Operating Solar Kilns on a Rainy Day

On rainy days, close the vents and switch off the fans. March 16, 2015

I have a small solar kiln built along the lines of the Virginia Tech plan. I've achieved very good results, and tracking daily data has been very informative. I'm down to low teens now in terms of MC, so I've been leaving the out-vents closed. Yesterday I left the fans off due to rain. Understandably (I guess), the MC inched up a tad, about 0.3%. My question is: What to do on a rainy day? Should I close the in-vents and run the fans?

Forum Responses
(Sawing and Drying Forum)
From Contributor B:
Hope you don't mind a response over an answer, because I really don't have a scientific one. I considered a solar kiln, but due to my environmental conditions (I live in NW Oregon) it seemed like a bad idea; in those thoughts I had considered using a home type dehumidifier to finish the charge off on cool or wet times, but decided to go with a Nyle instead because cool and wet is the typical here. So does that make sense in your (or anyone else’s) situation?

From the original questioner:
I'm in the Piedmont section of N. Carolina, so normally I would have good days for a solar kiln even in the winter.
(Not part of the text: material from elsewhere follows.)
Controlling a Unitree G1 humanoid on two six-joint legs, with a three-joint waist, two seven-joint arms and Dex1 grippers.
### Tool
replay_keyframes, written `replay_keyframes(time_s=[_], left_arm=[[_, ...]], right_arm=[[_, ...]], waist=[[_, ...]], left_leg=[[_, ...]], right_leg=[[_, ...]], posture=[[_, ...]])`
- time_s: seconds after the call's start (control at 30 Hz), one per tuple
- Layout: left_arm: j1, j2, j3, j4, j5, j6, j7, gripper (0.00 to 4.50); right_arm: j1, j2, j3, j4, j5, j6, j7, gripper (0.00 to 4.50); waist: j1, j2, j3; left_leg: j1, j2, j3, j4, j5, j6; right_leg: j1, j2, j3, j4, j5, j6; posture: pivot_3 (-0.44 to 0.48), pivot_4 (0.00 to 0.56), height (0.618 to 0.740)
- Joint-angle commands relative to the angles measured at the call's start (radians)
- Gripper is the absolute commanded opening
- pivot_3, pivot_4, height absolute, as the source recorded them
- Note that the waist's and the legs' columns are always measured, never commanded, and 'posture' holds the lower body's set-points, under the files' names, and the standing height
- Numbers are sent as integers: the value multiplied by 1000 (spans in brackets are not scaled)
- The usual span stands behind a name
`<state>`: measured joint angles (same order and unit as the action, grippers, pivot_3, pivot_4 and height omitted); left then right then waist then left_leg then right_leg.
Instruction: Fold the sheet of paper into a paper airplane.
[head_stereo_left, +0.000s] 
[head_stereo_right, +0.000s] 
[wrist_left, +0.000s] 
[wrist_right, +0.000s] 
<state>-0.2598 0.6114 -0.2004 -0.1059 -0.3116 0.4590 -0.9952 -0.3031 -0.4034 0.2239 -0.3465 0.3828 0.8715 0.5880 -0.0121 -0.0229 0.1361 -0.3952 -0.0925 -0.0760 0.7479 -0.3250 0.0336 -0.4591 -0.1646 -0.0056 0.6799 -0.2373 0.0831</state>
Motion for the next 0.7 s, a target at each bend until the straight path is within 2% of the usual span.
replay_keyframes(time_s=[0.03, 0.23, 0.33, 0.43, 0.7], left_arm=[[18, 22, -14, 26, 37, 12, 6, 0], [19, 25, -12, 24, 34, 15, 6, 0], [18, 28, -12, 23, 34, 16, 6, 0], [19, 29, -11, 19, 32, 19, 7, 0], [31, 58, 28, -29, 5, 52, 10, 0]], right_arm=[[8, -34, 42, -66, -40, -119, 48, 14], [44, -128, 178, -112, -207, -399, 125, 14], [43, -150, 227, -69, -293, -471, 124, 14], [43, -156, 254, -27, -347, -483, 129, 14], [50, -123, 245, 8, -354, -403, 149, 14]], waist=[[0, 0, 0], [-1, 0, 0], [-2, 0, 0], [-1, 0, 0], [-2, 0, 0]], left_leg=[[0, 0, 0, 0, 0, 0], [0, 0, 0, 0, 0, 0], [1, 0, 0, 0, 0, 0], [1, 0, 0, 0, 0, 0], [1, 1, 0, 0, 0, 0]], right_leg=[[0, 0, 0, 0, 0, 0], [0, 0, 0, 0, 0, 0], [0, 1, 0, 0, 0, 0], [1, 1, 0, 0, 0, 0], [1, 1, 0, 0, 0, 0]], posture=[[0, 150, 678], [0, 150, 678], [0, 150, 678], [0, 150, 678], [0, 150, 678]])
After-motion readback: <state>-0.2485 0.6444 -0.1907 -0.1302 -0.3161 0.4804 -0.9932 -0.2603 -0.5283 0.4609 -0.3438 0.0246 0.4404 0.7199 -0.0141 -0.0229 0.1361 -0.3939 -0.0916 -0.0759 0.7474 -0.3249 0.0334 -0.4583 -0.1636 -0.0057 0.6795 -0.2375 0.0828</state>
The past two days though have been very overcast (and rain yesterday). I'm inexperienced with evaporators, although I understand the principle behind them. However, I do this to produce lumber for personal use only. I do have to limit my excursions into other options in order to have time to use the lumber. The solar kiln that I built is a good overall choice for me, though I can see that others might want to explore more options.

From contributor M:
Vents closed fans off. If your fans are on timers, the VA Tech site suggests using a humidistat to override the fan control on rainy days.

From Contributor H:
Taking it to the extreme you could measure RH% inside the kiln and outside and calculate absolute humidity for both inside and outside. Don't ever vent if absolute humidity outside is higher than inside.